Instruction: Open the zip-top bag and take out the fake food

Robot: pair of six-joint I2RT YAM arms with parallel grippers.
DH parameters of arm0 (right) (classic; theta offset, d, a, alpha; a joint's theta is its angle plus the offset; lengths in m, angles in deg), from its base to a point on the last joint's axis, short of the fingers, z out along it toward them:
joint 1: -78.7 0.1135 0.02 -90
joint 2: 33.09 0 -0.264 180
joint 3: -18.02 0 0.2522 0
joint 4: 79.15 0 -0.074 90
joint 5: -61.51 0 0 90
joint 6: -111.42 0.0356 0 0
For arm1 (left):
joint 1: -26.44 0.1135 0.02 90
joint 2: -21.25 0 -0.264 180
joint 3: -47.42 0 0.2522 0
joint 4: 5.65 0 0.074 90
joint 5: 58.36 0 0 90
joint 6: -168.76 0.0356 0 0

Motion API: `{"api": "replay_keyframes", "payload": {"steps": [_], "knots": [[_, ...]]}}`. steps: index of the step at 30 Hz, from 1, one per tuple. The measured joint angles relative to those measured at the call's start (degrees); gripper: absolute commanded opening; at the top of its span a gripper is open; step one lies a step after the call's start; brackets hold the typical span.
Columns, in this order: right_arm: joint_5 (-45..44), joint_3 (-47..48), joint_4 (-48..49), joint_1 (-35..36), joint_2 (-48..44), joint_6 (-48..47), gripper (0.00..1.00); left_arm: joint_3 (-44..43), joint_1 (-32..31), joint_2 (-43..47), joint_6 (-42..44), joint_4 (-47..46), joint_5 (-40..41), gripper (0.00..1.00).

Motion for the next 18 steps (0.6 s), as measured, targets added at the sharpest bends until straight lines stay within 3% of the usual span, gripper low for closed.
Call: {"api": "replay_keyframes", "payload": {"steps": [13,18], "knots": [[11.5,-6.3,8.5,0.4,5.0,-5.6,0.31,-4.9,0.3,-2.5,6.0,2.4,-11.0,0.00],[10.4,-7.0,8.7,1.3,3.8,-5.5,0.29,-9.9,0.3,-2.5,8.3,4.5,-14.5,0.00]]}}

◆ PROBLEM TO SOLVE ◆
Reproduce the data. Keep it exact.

◆ SOLUTION TO THIS TASK ◆
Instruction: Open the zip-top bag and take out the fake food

Robot: pair of six-joint I2RT YAM arms with parallel grippers.
DH parameters of arm0 (right) (classic; theta offset, d, a, alpha; a joint's theta is its angle plus the offset; lengths in m, angles in deg), from its base to a point on the last joint's axis, short of the fingers, z out along it toward them:
joint 1: -78.7 0.1135 0.02 -90
joint 2: 33.09 0 -0.264 180
joint 3: -18.02 0 0.2522 0
joint 4: 79.15 0 -0.074 90
joint 5: -61.51 0 0 90
joint 6: -111.42 0.0356 0 0
For arm1 (left):
joint 1: -26.44 0.1135 0.02 90
joint 2: -21.25 0 -0.264 180
joint 3: -47.42 0 0.2522 0
joint 4: 5.65 0 0.074 90
joint 5: 58.36 0 0 90
joint 6: -168.76 0.0356 0 0

Motion API: `{"api": "replay_keyframes", "payload": {"steps": [_], "knots": [[_, ...]]}}`. steps: index of the step at 30 Hz, from 1, one per tuple. The measured joint angles relative to those measured at the call's start (degrees); gripper: absolute commanded opening; at the top of its span a gripper is open; step one lies a step after the call's start; brackets hold the typical span.
Columns, in this order: right_arm: joint_5 (-45..44), joint_3 (-47..48), joint_4 (-48..49), joint_1 (-35..36), joint_2 (-48..44), joint_6 (-48..47), gripper (0.00..1.00); left_arm: joint_3 (-44..43), joint_1 (-32..31), joint_2 (-43..47), joint_6 (-42..44), joint_4 (-47..46), joint_5 (-40..41), gripper (0.00..1.00).

Motion for the next 18 steps (0.6 s), as measured, targets added at the sharpest bends until straight lines stay within 3% of the usual span, gripper low for closed.
Call: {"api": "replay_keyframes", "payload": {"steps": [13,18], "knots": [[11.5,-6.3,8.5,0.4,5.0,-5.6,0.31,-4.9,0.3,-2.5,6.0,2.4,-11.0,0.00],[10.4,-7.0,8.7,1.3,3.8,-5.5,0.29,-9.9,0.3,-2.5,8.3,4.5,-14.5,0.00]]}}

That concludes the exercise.